La huelga de taxistas ha colapsado durante días Barcelona y otras urbes, afectando notoriamente la vida ciudadana, y muy especialmente a la turistada que las tiene copadas. De hecho, el paro se ha producido justamente en días fuertemente vacacionales por el fuerte impacto social y mediático que tendría. Un sector el del taxi que, más allá del incuestionable derecho de huelga, suele pronunciarse con unas formas más bien brutales e intimidatorias, casi mafiosas, que los distancian bastante del sindicalismo democrático. El discurso de sus líderes, siempre cercanos a la derecha más extrema, exigiendo prerrogativas y privilegios fuera de lugar, hace que se desdibujen las razones que poseen a la hora de denunciar la irrupción en su actividad de plataformas tecnológicas que facilitan la práctica de la competencia desleal por parte de operadores que precarizan esta función clave.

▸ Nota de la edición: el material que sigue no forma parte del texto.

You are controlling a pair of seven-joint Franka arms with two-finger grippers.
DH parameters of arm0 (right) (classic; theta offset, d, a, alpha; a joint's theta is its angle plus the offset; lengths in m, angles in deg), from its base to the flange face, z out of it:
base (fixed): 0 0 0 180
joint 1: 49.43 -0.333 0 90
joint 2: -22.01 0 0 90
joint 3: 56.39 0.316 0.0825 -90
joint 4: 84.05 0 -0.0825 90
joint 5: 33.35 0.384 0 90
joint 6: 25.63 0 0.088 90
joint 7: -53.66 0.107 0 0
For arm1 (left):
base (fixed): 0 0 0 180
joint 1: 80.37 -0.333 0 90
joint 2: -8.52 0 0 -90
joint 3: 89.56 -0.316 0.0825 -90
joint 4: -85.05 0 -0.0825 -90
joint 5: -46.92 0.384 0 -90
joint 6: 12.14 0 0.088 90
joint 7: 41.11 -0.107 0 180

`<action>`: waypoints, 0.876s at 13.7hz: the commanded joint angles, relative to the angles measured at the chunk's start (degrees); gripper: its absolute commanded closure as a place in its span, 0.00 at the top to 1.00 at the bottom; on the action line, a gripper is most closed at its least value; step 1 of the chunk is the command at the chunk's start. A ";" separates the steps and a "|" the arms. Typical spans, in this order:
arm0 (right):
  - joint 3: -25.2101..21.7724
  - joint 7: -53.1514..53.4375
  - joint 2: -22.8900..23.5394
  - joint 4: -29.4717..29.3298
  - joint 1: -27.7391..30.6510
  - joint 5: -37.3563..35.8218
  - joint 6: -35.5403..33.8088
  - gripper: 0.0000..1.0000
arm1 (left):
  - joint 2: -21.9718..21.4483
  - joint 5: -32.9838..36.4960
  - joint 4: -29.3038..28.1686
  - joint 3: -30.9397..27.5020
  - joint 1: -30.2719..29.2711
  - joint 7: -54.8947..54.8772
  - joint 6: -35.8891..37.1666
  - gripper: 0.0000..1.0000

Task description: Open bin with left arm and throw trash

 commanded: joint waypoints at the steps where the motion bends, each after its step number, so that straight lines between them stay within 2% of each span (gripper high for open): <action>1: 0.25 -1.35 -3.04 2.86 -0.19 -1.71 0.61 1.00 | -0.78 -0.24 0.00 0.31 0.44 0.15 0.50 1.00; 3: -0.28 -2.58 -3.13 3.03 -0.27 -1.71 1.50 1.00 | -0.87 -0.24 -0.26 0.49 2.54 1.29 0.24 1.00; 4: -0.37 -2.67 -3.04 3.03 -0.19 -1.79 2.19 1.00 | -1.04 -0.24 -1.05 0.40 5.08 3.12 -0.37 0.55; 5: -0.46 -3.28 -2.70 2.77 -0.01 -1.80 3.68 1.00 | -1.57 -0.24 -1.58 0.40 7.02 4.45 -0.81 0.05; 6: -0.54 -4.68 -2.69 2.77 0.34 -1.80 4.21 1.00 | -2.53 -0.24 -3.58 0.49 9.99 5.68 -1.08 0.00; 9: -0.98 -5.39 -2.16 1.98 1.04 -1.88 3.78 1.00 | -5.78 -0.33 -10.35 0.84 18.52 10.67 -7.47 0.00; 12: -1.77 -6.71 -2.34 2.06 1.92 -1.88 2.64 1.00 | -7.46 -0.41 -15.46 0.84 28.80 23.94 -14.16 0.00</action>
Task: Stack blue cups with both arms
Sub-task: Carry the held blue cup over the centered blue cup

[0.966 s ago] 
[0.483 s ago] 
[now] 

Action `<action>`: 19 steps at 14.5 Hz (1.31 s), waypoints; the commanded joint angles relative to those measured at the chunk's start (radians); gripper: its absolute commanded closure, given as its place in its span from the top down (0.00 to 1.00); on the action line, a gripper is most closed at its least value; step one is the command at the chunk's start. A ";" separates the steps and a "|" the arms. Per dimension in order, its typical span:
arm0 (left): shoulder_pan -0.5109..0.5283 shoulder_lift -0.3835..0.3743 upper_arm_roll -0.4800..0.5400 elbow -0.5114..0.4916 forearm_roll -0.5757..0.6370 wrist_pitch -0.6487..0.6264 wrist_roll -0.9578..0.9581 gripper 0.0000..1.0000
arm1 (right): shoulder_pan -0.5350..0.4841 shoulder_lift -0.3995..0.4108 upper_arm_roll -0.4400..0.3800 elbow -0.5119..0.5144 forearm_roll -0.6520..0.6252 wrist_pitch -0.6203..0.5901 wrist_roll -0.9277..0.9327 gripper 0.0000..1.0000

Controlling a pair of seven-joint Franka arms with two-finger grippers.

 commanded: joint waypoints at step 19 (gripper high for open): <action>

La aparición de Uber y de Cabify ha puesto los taxistas en pie de guerra, por lo que implica la pérdida de la condición de monopolio sobre la que practicaban este trabajo, fijando así las condiciones. Para algunos, la emergencia de estas plataformas no es sino una manera de liberalizar un sector demasiado encorsetado por la regulación y control público, así como atrasado y poco evolucionado justamente por un exceso de protección pública que limita mucho el número de licencias para de satisfacer a los que ya la tienen. La consideración de la actividad de los taxistas como servicio público, es lo que provoca una regulación muy limitadora de la oferta, a beneficio de los que ejercen la actividad y no tanto de la ciudadanía que debería disponer de un buen y eficiente servicio. Que la protección del sector se ha convertido en establecimiento y mantenimiento de privilegios lo evidencia la existencia de un mercado secundario de compra-venta de licencias por las que se pagan precios astronómicos. Cuesta entender que una autorización pública acabe por convertirse en un documento con el que especular y hacer negocio, que las licencias no sean un documento personal e intransferible que se agote con la vida laboral de su poseedor. Más allá de que en esta actividad hay, lógicamente, magníficos profesionales, el sector tiene mala prensa y parece habérsele la ganado a pulso. La eficiencia como servicio también es bastante dudosa, pues ni se responde a las puntas de demanda que lógicamente hay, y no parece que a estas alturas sea muy sostenible ni lógico captar clientes a base de ir circulando por la ciudad. Todo muy antiguo y tirando a cutre.
Pero la respuesta adecuada no son las plataformas, las cuales fundamentan su negocio en la posición de dominio que tienen sobre unos empleados que, en realidad, no lo son. Uber no es más que una app que se vale de la falta de trabajo de mucha gente, con un discurso de modernidad y «economía colaborativa» de maquillaje, someterlos a una explotación indecente que los obliga a trabajar multitud de horas, reventando además los precios del sector del taxi. Economía sumergida, que no paga impuestos y que puede acabar no sólo con todo un sector de actividad, sino con la prestación de un servicio público. No obedecen a más regulación que la de la propia plataforma y, en realidad, adecuando los precios de las carreras en función de la demanda del momento. Dicen prestar un mejor servicio por que te dejan elegir lo que los taxistas tratan como una prerrogativa suya -dial de radio, temperatura, estado de ventanas o comentarios sobre la actualidad-, pero en realidad ni los que te prestan el servicio son profesionales ni una aplicación informática radicada en Silicon Valley te puede garantizar nada más allá de arrasar con todo un ramo de actividad y contribuir a una mayor precarización de la economía. Probablemente el sector del taxi debe continuar siendo protegido como servicio público, pero sería bueno no confundir seguridad con privilegios. Fijar contingentes y otorgar licencias debería corresponder a la administración pública, así como el establecer una normativa y unas condiciones algo más puestas al día. Si la solución no pasa por la «liberalización» del servicio, tampoco por dejarlo en manos de un corporativismo rancio e ineficaz.